Problem. Among the entries below, please repeat exactly and only the lines from the line containing "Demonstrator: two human" to the line containing "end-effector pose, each", both lines included.

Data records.

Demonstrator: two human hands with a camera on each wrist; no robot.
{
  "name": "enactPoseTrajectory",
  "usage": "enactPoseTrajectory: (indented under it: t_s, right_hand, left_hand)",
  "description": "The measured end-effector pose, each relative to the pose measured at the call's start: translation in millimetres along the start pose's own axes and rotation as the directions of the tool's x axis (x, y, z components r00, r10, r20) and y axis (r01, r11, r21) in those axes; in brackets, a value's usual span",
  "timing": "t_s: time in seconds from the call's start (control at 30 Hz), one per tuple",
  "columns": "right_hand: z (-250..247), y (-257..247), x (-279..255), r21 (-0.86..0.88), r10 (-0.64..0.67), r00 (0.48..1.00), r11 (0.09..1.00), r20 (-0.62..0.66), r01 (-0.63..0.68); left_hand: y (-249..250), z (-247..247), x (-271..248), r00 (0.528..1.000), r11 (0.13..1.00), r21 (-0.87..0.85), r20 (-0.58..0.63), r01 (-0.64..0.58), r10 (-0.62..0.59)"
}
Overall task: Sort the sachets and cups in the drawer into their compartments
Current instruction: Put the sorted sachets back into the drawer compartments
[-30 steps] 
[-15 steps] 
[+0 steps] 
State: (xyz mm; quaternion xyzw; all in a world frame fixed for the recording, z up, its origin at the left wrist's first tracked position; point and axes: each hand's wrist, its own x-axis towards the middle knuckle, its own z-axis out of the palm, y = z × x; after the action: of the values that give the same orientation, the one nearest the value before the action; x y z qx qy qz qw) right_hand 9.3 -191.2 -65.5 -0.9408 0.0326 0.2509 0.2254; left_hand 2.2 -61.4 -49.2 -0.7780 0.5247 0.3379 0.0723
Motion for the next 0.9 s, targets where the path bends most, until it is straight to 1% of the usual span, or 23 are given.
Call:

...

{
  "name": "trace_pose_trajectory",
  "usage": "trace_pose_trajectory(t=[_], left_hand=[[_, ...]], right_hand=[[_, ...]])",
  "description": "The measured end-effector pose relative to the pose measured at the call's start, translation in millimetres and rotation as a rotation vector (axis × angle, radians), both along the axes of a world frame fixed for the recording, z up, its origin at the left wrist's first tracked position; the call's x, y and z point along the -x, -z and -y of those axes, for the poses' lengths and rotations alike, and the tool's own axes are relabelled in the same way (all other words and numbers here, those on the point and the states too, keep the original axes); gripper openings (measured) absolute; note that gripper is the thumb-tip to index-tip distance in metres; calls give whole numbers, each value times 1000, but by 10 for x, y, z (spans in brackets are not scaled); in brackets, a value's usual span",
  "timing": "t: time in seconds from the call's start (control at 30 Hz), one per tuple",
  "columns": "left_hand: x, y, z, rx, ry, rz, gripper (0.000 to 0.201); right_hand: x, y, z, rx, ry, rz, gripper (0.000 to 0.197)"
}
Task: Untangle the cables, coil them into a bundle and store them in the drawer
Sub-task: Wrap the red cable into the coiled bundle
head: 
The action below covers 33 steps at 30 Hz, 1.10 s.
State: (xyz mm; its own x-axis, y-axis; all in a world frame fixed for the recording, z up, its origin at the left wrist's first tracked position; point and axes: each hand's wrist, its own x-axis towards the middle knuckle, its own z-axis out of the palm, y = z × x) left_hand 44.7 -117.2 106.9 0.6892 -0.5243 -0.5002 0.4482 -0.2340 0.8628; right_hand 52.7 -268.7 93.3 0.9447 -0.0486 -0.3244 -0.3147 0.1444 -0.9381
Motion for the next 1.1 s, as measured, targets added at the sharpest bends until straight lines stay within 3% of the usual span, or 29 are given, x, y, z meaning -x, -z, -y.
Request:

Expected answer.
Demonstrator: two human hands with a camera on each wrist; no robot.
{
  "name": "enactPoseTrajectory",
  "usage": "enactPoseTrajectory: (indented under it: t_s, right_hand, left_hand)",
  "description": "The measured end-effector pose, each relative to the pose measured at the call's start: translation in millimetres along the start pose's own axes and rotation as the directions of the tool's x axis (x, y, z components r00, r10, r20) and y axis (r01, r11, r21) in those axes; in brackets, a value's usual span",

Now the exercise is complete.